International Data Protection Day 2026: How we work with data
At Smart Data Foundry we make private sector financial data accessible and discoverable to researchers, policy influencers and public sector organisations. By responsibly sharing this data, we aim to enable research and policies which can address critical social challenges such as poverty, inequality and economic wellbeing.
Using information about people in a legally compliant, secure and effective way is a key step towards building positive impacts for the people and communities to whom that information relates.
Fairness and transparency, through our use of privacy and cookies notice information, and our research ethics assessment process we help to build trust.
Using information for defined and specific purposes helps us to align those uses to the real changes we would like to support happening.
Minimising the information we use to what is strictly necessary for our purposes reduces the risk to people’s privacy, helping to build trust and confidence.
Understanding the quality of our information ensures it can be used for research and data product curation with confidence, with any potential for negative impacts, such as discrimination, eliminated or mitigated.
Being clear about how long we need to use and store information means we can secure it appropriately, and meet people’s information rights more readily.
Ensuring we have the training, technologies and procedures in place to protect the confidentiality, integrity and availability of our information supports our very foundations.
Through our record-keeping, and our portfolio of documented policies and procedures, we are developing an evidence base of strong data protection and ethical compliance from which we can build trust with the public and our stakeholders.
How does Smart Data Foundry work within the Five Safes Framework?
We are committed to responsible data sharing, which is the practice of sharing data in a way which complies with the law and prioritises ethical considerations, data minimisation and risk mitigation. Compliance with best practices such as the Five Safes Framework helps us to do this.
The Five Safes Framework is a set of principles which enable data services to provide responsible access to data for research purposes and ensure that data is used for public good. Originally developed by the Office for National Statistics (ONS) in the 2010s, it has evolved into a widely used framework for responsible data sharing for research and policy purposes.
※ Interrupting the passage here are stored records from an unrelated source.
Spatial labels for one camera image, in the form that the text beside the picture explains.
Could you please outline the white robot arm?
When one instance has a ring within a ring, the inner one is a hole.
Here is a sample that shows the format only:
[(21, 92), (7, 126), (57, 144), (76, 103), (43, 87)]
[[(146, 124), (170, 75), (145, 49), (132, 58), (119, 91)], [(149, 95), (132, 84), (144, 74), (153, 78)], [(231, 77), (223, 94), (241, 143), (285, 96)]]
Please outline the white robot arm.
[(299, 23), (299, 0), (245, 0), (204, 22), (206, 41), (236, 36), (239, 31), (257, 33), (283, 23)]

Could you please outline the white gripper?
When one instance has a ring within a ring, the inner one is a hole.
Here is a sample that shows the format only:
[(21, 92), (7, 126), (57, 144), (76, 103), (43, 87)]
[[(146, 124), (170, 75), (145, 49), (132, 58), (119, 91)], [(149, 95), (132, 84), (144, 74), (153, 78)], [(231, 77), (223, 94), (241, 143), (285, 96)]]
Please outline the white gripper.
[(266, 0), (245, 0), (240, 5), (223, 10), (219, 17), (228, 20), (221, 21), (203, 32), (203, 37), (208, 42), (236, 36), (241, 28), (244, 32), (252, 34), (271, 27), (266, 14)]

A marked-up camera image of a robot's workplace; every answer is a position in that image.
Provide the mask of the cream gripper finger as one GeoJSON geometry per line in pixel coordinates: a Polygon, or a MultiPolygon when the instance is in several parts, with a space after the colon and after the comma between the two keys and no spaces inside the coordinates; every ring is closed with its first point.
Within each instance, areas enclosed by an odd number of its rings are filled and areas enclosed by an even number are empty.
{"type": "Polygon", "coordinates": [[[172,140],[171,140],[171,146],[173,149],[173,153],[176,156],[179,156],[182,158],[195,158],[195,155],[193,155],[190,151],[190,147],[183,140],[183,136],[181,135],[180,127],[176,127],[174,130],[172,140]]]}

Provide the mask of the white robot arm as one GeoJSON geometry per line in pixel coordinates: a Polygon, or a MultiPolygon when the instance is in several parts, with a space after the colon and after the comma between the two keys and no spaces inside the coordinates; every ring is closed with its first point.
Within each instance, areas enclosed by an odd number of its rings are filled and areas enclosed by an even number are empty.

Five Safes Framework | How Smart Data Foundry complies |
|---|---|
Safe data Data is treated to protect any confidentiality concerns. | The data we receive is already de-identified, and we check this to ensure that data are effectively anonymised before being made available for approved projects. |
Safe projects Research projects are approved by data owners for the public good. | Research projects must fit with the uses agreed with data partners. We carry out an assessment to confirm this, and also to check that they align with the public good, and that ethical and legal requirements are satisfied. |
Safe people Researchers are trained and authorised to use data safely. | Researchers have to complete data protection training and training on how to use the Trusted Research Environment (TRE), and pass independent clearance checks before being granted access to the data. |
Safe settings A Trusted Research Environment prevents unauthorised use. | Micro-level data is only accessible via the Trusted Research Environment. Data Collections, which aggregate data based on certain characteristics, can only be accessed by request on the secure MyFoundry platform. |
Safe outputs Screened and approved outputs that are non-disclosive. | We check outputs to ensure that they are anonymous and that individuals cannot be reidentified. |
Data protection is essential for building trust with our users, partners and the public
Complying with data protection legislation is more than just a compliance requirement. We hope that getting it right will help us to demonstrate that we can be trusted in our work to enable impactful research and inform decision-making through unlocking financial data.
This year we are using Data Protection Day as an opportunity to remind our staff of the responsibilities we have under data protection legislation. We will be reminding them to ensure that we manage our records robustly and secure the information with which we are trusted effectively. We want to ensure that come next International Data Protection Day, our data protection framework remains compliant.